Tax concession on pre-commencement expenditure

Tax concession on pre-commencement expenditure

The Federal Board of Revenue (FBR) has unveiled the updated Income Tax Ordinance, 2001, effective up to June 30, 2021. The comprehensive amendments incorporated through the Finance Act, 2021, bring crucial changes to various sections of the ordinance, including Part III, Third Schedule, outlining the rates for tax concession on pre-commencement expenditure.

According to the latest ordinance, the rate of amortization for pre-commencement expenditure falls under Section 25 and is set at 20%. This provision outlines the conditions and limitations under which individuals can claim deductions for expenses incurred before the commencement of a business, with the aim of deriving income subject to taxation.

Section 25 of the Income Tax Ordinance, 2001, delves into the details of pre-commencement expenditure, specifying the procedures and restrictions associated with claiming deductions. The key points of Section 25 are highlighted below:

(1) A person shall be allowed a deduction for any pre-commencement expenditure in accordance with this section.
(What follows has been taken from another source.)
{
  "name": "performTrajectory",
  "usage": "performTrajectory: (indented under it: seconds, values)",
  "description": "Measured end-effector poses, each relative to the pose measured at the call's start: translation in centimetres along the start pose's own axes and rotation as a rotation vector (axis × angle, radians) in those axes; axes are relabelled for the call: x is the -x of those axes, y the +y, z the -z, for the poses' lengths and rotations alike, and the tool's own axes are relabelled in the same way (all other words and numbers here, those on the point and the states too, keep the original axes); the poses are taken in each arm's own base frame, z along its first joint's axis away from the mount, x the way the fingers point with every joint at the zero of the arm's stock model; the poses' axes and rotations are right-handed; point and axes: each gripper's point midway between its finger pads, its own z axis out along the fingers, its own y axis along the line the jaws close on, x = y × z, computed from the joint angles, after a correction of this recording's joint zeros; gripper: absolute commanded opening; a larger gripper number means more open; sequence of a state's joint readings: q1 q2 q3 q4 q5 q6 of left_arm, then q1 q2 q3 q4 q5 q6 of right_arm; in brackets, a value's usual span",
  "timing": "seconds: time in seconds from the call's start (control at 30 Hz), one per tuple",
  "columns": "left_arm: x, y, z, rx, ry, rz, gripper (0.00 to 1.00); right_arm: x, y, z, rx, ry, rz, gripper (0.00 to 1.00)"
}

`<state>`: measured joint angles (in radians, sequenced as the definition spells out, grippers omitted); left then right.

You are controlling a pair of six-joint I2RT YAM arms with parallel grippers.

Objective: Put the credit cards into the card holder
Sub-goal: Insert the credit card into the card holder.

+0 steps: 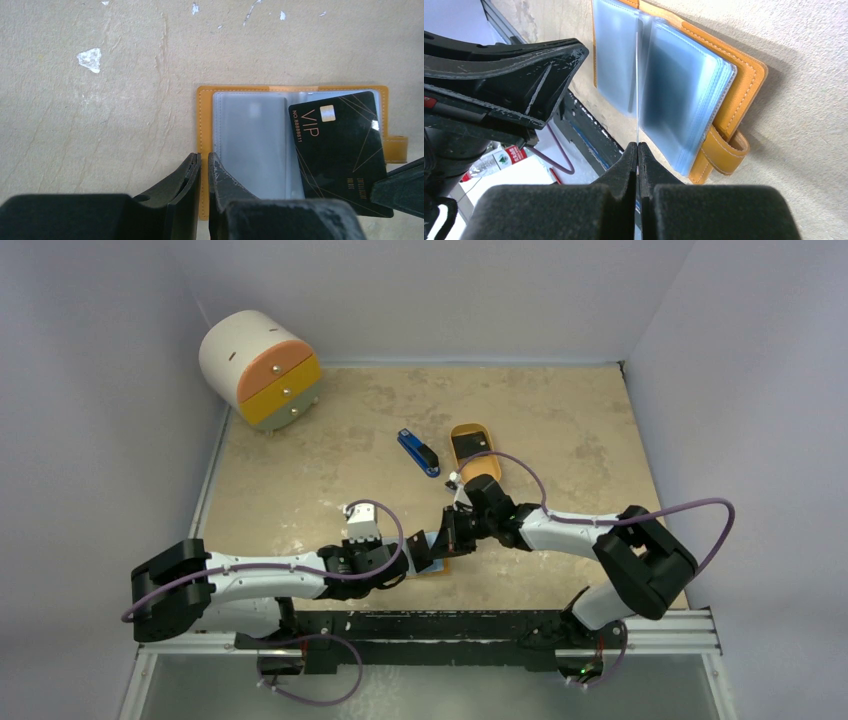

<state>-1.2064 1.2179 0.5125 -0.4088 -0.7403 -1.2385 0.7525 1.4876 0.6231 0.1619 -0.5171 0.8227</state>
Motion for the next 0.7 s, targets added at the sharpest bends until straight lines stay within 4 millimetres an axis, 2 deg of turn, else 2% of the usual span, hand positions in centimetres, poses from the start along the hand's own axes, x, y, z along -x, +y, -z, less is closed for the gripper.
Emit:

This establishes the legal basis for individuals to claim deductions for expenses incurred before the commencement of their business activities.

(2) Pre-commencement expenditure shall be amortized on a straight-line basis at the rate specified in Part III of the Third Schedule.

The amortization process is to be carried out on a straight-line basis, emphasizing simplicity and fairness. The rate specified in Part III of the Third Schedule is set at 20%, providing clarity on the deduction process.

(3) The total deductions allowed under this section in the current tax year and all previous tax years in respect of an amount of pre-commencement expenditure shall not exceed the amount of the expenditure.

To prevent abuse and ensure fiscal responsibility, the ordinance imposes a cap on the total deductions allowed, ensuring that the sum does not surpass the actual amount of pre-commencement expenditure incurred.

(4) No deduction shall be allowed under this section where a deduction has been allowed under another section of this Ordinance for the entire amount of the pre-commencement expenditure in the tax year in which it is incurred.

This clause aims to avoid double deductions by stipulating that if a deduction has already been claimed under another section of the ordinance for the entire pre-commencement expenditure, no further deduction can be claimed under Section 25.

(5) In this section, “pre-commencement expenditure” means any expenditure incurred before the commencement of a business wholly and exclusively to derive income chargeable to tax, including the cost of feasibility studies, construction of prototypes, and trial production activities, but shall not include any expenditure which is incurred in acquiring land, or which is depreciated or amortised under section 22 or 24.

This definition provides clarity on the types of expenses that qualify as pre-commencement expenditure, excluding land acquisition costs or expenditures already covered under other sections of the ordinance.

(Disclaimer: The text of the above section is provided for informational purposes. Team endeavors to offer the correct version of the text but is not liable for any errors or omissions.)

The updated provisions regarding pre-commencement expenditure under Section 25 bring transparency and specificity to the taxation process, offering businesses a clear framework for claiming deductions and promoting compliance with the Income Tax Ordinance, 2001.